Task to complete: Go through the records and filter out every line lacking the word "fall"; copy the lines that remain.

Data items:
+--

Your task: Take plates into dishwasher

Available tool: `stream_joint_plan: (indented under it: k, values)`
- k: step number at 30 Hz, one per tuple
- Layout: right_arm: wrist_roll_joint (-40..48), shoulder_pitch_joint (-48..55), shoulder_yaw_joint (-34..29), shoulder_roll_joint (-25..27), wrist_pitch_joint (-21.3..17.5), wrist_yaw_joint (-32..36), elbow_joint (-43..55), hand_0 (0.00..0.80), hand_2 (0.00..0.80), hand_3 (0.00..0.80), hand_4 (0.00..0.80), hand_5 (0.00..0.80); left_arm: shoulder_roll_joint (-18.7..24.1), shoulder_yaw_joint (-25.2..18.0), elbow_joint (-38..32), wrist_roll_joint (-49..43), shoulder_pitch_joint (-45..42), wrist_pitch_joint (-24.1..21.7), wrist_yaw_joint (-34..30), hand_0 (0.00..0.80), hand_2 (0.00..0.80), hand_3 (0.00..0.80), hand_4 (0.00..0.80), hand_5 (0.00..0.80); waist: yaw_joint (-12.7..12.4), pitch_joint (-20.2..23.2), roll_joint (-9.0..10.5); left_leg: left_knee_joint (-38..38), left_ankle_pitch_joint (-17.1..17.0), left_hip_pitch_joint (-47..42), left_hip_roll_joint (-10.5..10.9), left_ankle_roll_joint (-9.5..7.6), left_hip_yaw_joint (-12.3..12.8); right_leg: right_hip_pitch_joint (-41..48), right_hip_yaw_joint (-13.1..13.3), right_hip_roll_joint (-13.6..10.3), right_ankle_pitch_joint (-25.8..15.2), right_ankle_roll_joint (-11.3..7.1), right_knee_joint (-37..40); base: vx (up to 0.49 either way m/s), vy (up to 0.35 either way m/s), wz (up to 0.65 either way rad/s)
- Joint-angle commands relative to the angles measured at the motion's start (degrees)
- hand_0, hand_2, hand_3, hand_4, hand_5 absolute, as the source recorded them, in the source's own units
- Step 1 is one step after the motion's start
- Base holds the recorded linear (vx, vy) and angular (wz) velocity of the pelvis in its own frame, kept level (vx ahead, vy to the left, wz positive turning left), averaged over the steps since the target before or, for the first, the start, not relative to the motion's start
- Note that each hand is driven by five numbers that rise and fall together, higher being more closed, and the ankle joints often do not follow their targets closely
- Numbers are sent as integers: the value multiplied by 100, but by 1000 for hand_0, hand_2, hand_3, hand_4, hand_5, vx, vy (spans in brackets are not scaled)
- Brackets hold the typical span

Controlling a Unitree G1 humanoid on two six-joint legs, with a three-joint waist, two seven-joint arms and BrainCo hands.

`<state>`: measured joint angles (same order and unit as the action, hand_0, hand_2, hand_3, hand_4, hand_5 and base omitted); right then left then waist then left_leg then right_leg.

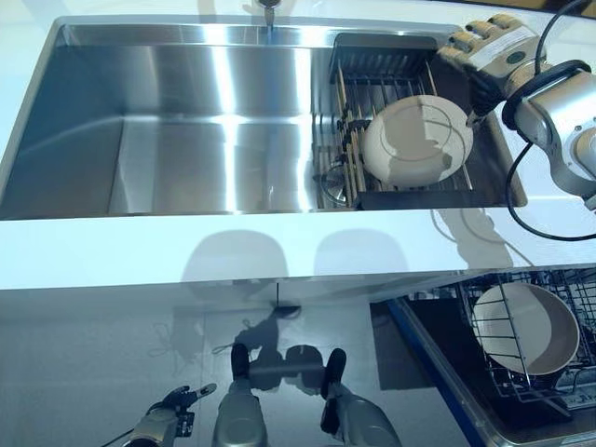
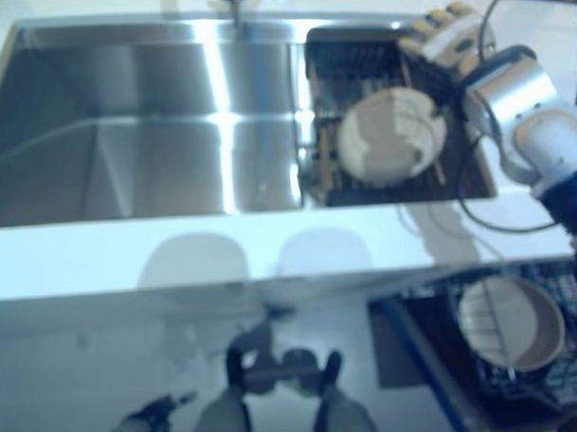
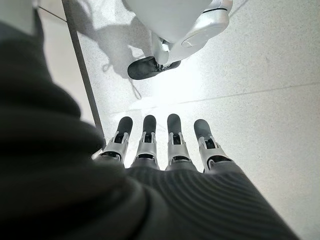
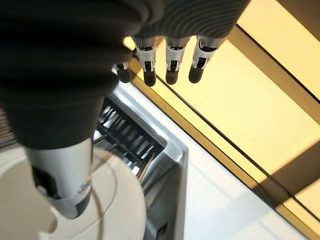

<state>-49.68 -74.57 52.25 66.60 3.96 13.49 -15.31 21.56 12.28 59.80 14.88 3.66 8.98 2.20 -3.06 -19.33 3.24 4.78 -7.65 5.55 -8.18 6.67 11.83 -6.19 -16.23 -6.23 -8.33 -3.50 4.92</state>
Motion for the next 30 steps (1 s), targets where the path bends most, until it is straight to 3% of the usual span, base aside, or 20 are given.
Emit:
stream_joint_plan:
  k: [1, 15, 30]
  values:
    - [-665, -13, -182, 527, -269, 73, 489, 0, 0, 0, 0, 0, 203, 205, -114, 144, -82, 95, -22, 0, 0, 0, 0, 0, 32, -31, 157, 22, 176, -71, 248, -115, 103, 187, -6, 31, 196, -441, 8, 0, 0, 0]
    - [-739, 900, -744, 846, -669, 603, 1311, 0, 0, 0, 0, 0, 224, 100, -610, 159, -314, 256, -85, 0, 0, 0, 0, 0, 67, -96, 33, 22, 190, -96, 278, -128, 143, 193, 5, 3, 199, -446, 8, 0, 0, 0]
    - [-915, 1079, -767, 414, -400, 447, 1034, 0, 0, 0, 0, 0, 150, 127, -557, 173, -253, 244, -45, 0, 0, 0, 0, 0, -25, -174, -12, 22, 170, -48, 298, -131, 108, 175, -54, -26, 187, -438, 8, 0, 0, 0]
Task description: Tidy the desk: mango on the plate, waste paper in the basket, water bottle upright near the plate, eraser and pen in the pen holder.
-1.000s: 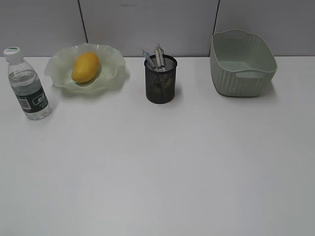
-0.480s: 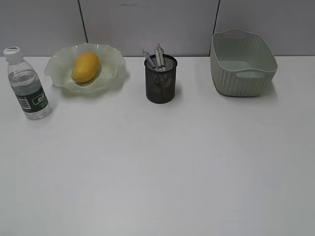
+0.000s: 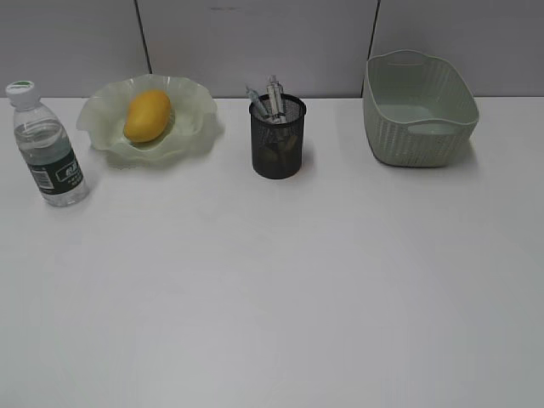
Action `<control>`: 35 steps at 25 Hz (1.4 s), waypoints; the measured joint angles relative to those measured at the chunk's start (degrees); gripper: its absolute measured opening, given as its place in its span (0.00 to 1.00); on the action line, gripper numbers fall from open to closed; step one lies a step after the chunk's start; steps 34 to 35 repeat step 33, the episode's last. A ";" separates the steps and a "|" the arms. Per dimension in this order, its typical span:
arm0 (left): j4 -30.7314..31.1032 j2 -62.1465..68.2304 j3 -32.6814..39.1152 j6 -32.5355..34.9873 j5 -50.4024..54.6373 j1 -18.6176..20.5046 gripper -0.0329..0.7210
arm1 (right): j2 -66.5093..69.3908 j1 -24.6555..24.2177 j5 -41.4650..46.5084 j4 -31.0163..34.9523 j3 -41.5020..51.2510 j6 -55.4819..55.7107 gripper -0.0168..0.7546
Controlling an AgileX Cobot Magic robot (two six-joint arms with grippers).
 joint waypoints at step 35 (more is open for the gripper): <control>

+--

Your response:
- Note that each hand is driven by five numbers that rise and fall together, higher being more closed, and the ankle joints often do not follow their targets closely
Action `<control>`: 35 steps at 25 Hz (1.4 s), waypoints; the measured joint angles relative to those measured at the chunk's start (degrees); gripper: its absolute measured opening, given as its place in its span (0.00 to 1.00); on the action line, gripper numbers fall from open to closed; step one lies a step after the chunk's start; steps 34 to 35 repeat step 33, the episode's last. A ";" separates the steps and a "|" the arms. Per dimension in this order, its typical span:

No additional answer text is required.